Self-proclaimed lifestyle gurus document their perfection on social media for all of us to see and feel bad about. They get up at 4 a.m. and spend an hour meditating before they make a healthy vegan acai smoothie bowl filled with “superfoods” that most people have never heard of. Then they go to the gym for an hour of exercise and then they give themselves a full makeover and manicure before they wake up their well-behaved children and feed them a nutritious, unprocessed, sugar-free breakfast and send them off to school. This leaves them the rest of the day to work on their novel, update their blog, make a vlog about their blog, do a photoshoot for Instagram, do yoga on the beach, drink six gallons of water, put together some fun DIY crafts, rearrange their collection of succulent plants, write in their gratitude journal and plan a Pinterest-worthy wedding for their bestie. Then they settle in for a full eight hours of sleep and do it all again the next day.

These people are beautiful and inhumanly productive and they are exhausting to watch and most importantly, they are insane.
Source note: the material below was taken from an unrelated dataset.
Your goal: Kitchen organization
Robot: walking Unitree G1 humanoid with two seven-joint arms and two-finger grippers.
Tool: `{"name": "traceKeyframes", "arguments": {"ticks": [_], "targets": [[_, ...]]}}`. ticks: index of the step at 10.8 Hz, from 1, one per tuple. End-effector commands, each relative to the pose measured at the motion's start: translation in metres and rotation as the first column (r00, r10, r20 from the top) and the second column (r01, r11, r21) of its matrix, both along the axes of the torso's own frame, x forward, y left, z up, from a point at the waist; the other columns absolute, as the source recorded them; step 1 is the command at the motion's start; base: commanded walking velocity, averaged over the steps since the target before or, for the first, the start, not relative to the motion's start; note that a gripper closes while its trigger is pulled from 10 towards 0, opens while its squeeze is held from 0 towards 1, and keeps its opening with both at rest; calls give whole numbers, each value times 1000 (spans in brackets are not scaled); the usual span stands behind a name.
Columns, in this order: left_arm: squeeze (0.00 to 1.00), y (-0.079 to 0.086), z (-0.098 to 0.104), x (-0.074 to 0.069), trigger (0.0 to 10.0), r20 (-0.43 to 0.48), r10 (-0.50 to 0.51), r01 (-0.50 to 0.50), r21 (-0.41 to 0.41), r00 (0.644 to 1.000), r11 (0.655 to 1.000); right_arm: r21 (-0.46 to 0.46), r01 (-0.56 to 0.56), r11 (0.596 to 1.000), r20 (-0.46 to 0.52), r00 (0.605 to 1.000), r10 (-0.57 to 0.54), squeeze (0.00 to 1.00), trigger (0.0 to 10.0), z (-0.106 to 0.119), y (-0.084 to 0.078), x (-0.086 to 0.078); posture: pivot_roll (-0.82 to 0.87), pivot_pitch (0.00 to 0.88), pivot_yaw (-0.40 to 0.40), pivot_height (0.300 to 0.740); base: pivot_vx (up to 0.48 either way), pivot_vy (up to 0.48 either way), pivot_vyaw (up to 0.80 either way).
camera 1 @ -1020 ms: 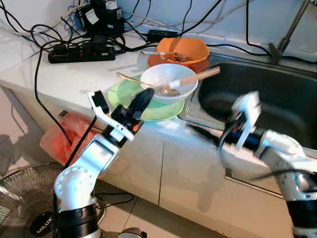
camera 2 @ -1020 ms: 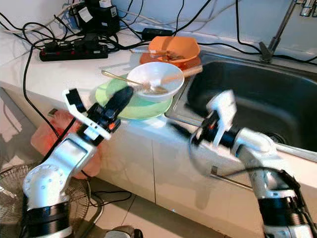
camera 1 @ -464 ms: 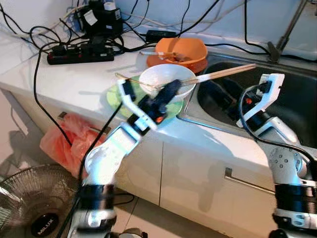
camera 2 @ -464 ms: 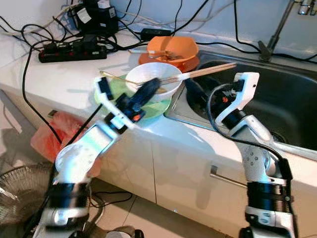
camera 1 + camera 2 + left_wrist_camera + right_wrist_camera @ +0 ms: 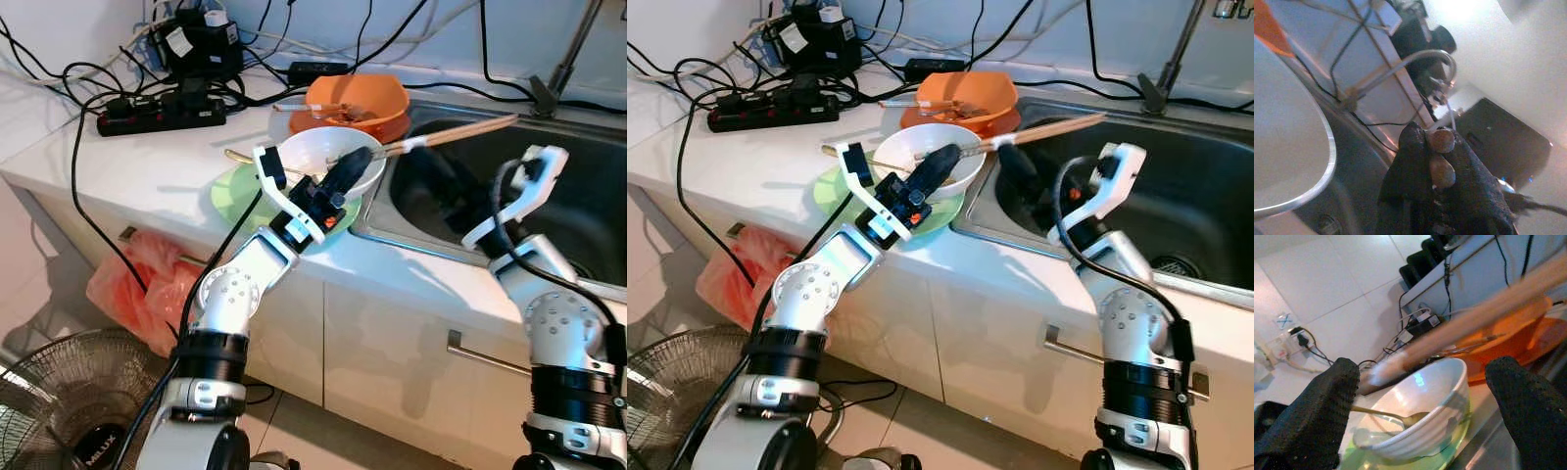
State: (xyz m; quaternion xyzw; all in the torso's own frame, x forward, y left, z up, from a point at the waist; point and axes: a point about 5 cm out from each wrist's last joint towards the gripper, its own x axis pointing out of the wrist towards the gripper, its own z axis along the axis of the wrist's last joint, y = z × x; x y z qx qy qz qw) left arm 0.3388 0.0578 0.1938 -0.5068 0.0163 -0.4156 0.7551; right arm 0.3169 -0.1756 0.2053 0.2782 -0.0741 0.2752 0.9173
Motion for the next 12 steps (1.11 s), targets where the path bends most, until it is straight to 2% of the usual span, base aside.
{"name": "traceKeyframes", "arguments": {"ticks": [1, 2, 4, 5, 7, 8, 9, 10, 11, 12], "targets": [[0, 11, 5, 7, 0, 18, 48, -48, 1, 999, 999, 0, -18, 1000, 9, 1000, 18, 0, 10000, 1, -2, -4, 125, 37, 96, 740, 0, 0, 0], [0, 21, 7, 12, 0, 18, 75, -74, -13, 997, 997, 9, -2, 1000, -5, 1000, 2, 0, 10000, 1, -10, -5, 127, 40, 97, 740, 0, 0, 0], [0, 17, 6, 7, 0, 22, 17, -16, -15, 1000, 1000, 39, -5, 999, -33, 999, 6, 0, 10000, 6, -26, -11, 122, 47, 101, 740, 0, 0, 0], [0, 11, 3, 4, 0, 18, -17, 17, -14, 1000, 1000, 35, -9, 999, -32, 999, 11, 0, 10000, 7, -26, -11, 120, 48, 103, 740, 0, 0, 0], [0, -8, 2, -4, 0, 24, -113, 114, -27, 993, 993, 107, -24, 994, -14, 1000, 25, 0, 10000, 15, -17, -3, 123, 51, 109, 740, 0, 0, 0], [0, -9, 3, -5, 0, 24, -124, 125, -29, 992, 992, 118, -26, 993, -15, 1000, 28, 0, 10000, 15, -16, -2, 124, 52, 113, 740, 0, 0, 0], [0, -16, 3, -9, 0, 25, -169, 170, -27, 985, 985, 179, -30, 983, -5, 999, 32, 0, 10000, 21, -11, 4, 129, 54, 121, 740, 0, 0, 0], [0, -19, 4, -11, 0, 28, -190, 191, -23, 981, 981, 205, -26, 978, 15, 1000, 23, 0, 9529, 26, -9, 9, 132, 54, 128, 740, 0, 0, 0], [0, -19, 5, -11, 0, 30, -193, 194, -23, 981, 981, 226, -16, 974, 20, 1000, 11, 0, 0, 28, -10, 11, 134, 54, 128, 740, 0, 0, 0], [0, -18, 7, -11, 0, 34, -197, 198, -23, 980, 980, 239, -9, 971, 25, 1000, 3, 0, 0, 29, -12, 11, 137, 55, 127, 740, 0, 0, 0]]}}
Most of us are lucky if we’re able to drag ourselves out of bed before 8 a.m. and remember to brush our teeth before we eat a Pop-Tart in the car on the way to work. You sit at your desk all day and do as much as you can while you daydream about going back to bed. You might go to the gym once in awhile, you probably count at least 20 ounces of coffee as your daily water intake, your shoes probably don’t match your belt and the one time you had a house plant it died because you forgot to recite positive mantras to it every night. There’s nothing wrong with that. Be normal.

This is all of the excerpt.